(Records from a data source)
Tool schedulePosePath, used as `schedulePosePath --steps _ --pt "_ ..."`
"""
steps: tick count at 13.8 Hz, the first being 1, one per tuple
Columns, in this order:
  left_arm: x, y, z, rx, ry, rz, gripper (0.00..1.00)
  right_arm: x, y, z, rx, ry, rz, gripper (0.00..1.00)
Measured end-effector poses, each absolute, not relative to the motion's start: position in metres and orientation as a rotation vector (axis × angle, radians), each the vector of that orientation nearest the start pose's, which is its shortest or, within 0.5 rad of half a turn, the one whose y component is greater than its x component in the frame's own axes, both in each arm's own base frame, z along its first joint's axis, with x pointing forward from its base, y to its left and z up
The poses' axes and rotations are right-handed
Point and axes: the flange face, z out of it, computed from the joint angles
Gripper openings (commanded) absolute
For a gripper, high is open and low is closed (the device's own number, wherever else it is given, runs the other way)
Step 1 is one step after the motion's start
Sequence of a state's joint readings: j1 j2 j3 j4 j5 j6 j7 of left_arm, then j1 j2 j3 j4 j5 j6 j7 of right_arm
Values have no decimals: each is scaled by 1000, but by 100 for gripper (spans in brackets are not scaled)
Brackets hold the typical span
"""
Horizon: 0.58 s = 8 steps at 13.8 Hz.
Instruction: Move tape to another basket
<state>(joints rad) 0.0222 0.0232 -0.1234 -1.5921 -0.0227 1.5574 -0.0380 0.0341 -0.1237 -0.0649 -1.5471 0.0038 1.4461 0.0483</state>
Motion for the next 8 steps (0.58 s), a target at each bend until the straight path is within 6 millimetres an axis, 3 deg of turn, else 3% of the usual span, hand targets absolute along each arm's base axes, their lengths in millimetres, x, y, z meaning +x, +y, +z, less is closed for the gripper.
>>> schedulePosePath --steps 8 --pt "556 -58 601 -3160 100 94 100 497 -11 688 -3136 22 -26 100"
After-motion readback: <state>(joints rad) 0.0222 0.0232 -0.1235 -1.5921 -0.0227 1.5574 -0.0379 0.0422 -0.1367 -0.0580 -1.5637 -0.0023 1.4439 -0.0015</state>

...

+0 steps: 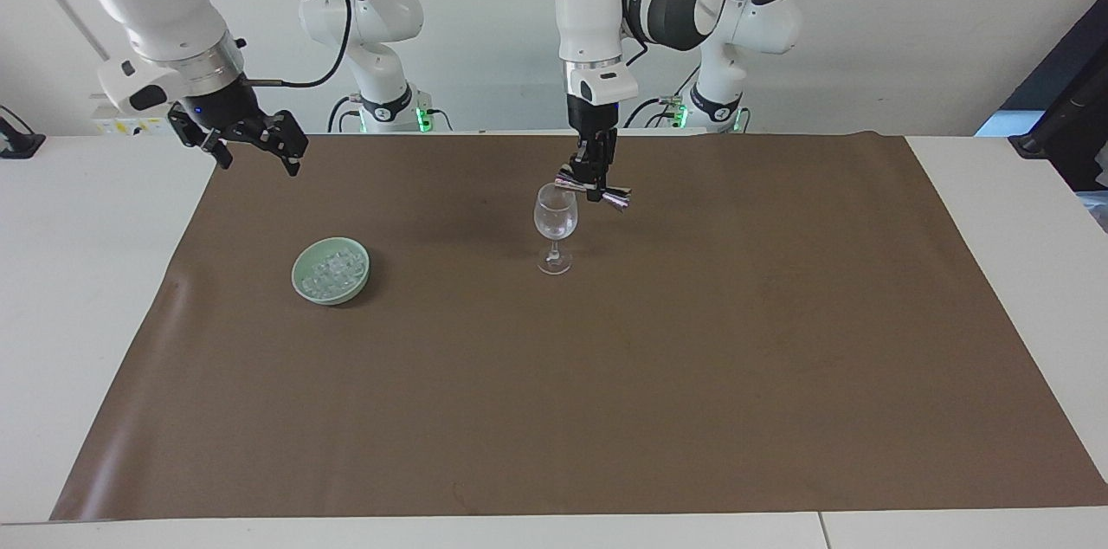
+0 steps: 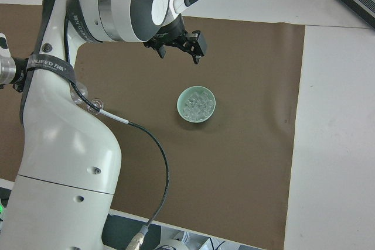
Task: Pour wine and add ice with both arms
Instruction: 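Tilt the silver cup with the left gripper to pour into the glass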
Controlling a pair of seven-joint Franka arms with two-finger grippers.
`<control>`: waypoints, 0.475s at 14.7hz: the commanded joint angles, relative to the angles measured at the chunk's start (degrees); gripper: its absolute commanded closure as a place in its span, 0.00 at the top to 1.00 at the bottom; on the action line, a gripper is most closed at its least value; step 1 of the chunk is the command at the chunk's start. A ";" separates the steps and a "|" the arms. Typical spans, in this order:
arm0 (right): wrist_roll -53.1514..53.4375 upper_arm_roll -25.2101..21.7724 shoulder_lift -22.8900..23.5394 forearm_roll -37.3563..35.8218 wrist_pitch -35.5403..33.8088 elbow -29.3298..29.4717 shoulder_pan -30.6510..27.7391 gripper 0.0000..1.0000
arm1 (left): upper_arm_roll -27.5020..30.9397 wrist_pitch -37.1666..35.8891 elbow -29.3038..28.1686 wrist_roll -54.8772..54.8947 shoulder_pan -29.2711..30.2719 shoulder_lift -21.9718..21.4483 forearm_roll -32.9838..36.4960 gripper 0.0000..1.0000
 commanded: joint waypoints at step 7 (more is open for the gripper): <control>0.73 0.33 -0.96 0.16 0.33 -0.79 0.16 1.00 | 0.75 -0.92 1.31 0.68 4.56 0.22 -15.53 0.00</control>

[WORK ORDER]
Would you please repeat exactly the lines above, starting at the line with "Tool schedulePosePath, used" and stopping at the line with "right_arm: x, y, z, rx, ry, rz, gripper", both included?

[COMPLETED EXERCISE]
Tool schedulePosePath, used as `schedulePosePath --steps _ --pt "_ ..."`
"""
steps: tick count at 13.8 Hz, the first being 1, one per tuple
Columns, in this order:
  left_arm: x, y, z, rx, ry, rz, gripper (0.00..1.00)
  right_arm: x, y, z, rx, ry, rz, gripper (0.00..1.00)

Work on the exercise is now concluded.